■ **Records**:
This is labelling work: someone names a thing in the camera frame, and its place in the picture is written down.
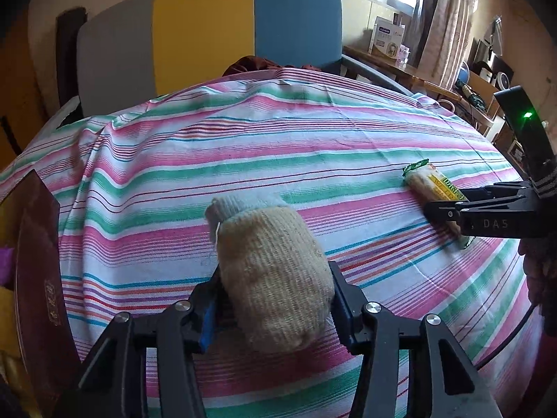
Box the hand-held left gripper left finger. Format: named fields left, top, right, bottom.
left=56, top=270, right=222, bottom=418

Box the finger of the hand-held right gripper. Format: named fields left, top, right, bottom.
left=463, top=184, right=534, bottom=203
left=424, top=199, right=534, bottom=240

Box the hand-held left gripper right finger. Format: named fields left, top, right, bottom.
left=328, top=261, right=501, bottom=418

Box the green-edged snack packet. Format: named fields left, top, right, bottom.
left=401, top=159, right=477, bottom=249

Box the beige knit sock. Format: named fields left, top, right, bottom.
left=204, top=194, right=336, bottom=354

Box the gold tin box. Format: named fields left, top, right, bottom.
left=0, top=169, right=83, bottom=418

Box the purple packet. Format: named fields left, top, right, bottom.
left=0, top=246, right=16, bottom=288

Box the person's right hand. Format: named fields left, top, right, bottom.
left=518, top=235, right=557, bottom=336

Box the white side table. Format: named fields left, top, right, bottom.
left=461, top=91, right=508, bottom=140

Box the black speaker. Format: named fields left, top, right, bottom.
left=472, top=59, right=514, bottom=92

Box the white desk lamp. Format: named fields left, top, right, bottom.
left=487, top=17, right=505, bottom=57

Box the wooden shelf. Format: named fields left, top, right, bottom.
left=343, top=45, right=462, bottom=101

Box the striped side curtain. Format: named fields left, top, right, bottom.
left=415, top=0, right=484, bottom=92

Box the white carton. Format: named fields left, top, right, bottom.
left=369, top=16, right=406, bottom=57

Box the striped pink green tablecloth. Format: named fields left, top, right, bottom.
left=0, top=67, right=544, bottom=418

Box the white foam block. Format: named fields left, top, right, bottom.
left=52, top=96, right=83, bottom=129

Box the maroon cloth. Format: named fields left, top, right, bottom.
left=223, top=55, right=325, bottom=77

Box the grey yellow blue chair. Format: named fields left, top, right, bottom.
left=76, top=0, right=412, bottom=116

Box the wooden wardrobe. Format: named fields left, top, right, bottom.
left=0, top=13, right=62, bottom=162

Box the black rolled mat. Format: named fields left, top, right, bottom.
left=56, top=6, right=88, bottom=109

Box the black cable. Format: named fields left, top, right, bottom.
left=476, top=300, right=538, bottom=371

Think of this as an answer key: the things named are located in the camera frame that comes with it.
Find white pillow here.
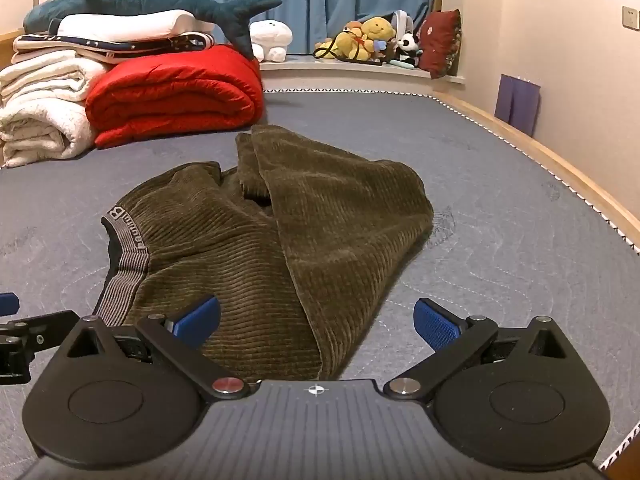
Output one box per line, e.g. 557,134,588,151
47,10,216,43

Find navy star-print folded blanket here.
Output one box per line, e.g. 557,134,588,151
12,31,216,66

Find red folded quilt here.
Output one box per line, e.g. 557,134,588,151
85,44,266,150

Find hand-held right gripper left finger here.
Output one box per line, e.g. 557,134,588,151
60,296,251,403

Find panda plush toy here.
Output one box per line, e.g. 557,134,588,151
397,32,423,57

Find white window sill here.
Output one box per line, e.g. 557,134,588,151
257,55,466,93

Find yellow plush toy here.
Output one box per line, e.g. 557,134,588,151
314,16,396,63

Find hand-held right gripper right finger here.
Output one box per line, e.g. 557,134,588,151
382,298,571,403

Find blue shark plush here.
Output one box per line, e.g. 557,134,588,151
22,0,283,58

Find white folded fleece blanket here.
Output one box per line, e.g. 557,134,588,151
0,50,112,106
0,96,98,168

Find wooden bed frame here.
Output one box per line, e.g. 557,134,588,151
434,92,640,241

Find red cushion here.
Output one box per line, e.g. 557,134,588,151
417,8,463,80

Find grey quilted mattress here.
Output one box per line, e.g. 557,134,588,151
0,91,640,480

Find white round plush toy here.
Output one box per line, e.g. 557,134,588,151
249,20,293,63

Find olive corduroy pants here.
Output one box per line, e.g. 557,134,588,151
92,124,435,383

---

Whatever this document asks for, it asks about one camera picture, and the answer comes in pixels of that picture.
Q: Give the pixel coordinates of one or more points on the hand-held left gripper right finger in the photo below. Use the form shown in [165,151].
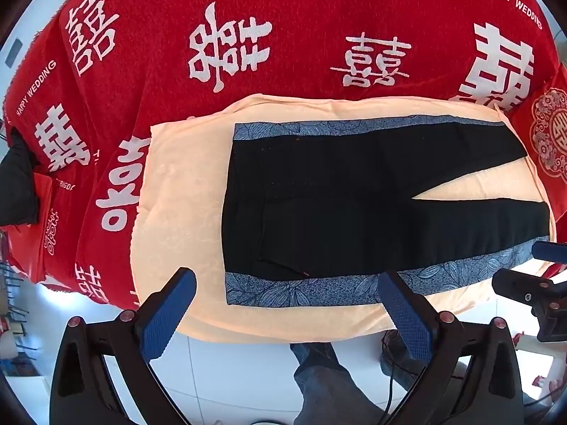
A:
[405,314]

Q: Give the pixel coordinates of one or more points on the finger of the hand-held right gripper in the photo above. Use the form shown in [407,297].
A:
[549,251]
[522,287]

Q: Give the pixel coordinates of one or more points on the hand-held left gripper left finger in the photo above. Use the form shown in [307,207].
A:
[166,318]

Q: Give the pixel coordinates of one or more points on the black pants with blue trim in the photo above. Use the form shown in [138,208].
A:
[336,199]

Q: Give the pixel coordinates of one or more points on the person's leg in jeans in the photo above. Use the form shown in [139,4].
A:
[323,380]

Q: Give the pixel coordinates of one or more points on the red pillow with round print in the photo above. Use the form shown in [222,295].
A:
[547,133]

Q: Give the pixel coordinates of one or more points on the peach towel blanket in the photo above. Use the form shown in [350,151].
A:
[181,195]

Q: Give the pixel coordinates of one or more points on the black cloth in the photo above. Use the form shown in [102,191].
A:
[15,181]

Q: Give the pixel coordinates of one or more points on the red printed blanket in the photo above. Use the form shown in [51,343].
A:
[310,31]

==

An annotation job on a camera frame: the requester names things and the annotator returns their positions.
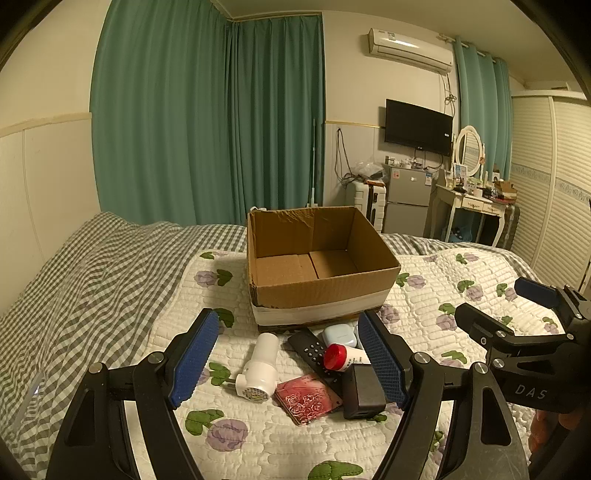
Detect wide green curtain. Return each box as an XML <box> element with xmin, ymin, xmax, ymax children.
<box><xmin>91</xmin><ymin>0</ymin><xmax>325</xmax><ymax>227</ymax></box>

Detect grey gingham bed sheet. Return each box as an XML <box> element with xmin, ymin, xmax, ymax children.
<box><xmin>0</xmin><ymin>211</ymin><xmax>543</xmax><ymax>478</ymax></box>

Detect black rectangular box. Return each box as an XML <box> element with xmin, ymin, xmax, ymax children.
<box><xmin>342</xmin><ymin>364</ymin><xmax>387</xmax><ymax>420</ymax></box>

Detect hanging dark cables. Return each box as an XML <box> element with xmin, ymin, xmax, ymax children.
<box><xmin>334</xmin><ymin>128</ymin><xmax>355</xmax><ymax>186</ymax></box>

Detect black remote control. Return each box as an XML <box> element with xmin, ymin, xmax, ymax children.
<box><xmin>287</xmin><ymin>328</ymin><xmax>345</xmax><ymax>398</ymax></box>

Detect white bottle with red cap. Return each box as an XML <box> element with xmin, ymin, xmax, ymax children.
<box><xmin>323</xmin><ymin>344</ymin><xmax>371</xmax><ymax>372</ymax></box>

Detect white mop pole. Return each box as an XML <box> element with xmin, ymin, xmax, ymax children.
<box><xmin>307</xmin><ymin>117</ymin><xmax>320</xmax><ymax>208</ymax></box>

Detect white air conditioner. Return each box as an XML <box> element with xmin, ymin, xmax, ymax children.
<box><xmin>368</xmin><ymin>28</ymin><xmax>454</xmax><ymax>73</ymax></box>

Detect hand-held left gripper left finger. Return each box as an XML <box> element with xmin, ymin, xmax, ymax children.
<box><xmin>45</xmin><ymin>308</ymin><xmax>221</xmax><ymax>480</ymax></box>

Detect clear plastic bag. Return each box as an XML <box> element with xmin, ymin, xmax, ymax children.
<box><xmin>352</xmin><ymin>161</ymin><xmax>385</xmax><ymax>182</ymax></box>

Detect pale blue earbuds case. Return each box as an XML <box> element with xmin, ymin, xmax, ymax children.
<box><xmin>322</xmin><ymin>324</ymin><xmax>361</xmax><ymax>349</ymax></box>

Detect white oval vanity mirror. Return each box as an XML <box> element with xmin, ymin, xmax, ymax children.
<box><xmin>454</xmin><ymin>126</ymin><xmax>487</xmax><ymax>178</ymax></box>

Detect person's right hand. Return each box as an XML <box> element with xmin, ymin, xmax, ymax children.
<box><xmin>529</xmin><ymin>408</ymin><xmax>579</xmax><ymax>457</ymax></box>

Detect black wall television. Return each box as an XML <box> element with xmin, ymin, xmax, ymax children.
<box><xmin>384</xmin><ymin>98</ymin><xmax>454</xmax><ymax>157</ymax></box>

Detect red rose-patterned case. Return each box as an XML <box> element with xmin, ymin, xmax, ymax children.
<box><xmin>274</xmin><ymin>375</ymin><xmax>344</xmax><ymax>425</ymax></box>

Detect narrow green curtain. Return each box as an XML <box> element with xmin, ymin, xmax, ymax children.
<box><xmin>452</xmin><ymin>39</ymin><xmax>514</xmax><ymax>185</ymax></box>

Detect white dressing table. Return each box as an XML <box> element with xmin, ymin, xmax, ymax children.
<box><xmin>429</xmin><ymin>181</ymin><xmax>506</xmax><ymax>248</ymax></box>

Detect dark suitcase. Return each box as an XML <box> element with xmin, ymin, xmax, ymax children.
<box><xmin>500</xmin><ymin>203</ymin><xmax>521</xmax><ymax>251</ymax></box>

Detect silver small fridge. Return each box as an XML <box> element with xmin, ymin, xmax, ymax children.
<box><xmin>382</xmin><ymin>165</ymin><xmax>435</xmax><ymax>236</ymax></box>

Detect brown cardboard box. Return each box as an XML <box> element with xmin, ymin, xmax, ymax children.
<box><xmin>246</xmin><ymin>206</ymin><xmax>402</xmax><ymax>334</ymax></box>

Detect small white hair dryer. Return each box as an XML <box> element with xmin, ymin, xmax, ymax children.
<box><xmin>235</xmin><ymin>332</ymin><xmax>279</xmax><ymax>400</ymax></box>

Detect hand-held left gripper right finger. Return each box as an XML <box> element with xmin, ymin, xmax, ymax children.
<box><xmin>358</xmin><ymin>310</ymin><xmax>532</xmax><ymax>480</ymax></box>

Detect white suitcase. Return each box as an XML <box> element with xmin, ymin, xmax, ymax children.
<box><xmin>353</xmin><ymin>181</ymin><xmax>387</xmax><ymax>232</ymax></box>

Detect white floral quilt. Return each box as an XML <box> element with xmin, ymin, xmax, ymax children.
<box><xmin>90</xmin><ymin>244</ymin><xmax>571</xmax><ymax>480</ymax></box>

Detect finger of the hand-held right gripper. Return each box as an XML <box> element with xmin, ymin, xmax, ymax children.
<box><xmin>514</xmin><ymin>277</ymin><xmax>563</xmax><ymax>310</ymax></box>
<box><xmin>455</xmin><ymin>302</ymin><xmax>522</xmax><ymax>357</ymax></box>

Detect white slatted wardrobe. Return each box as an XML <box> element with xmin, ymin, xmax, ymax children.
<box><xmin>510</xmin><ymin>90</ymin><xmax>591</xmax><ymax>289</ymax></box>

■ **Required action**: Pull every line containing "answer" from the data.

■ **Response to the task**:
Think of this as an answer key: the things named are located in the camera frame that comes with it.
Whatever this document asks for, it asks about one camera picture, and the answer comes in pixels of that picture.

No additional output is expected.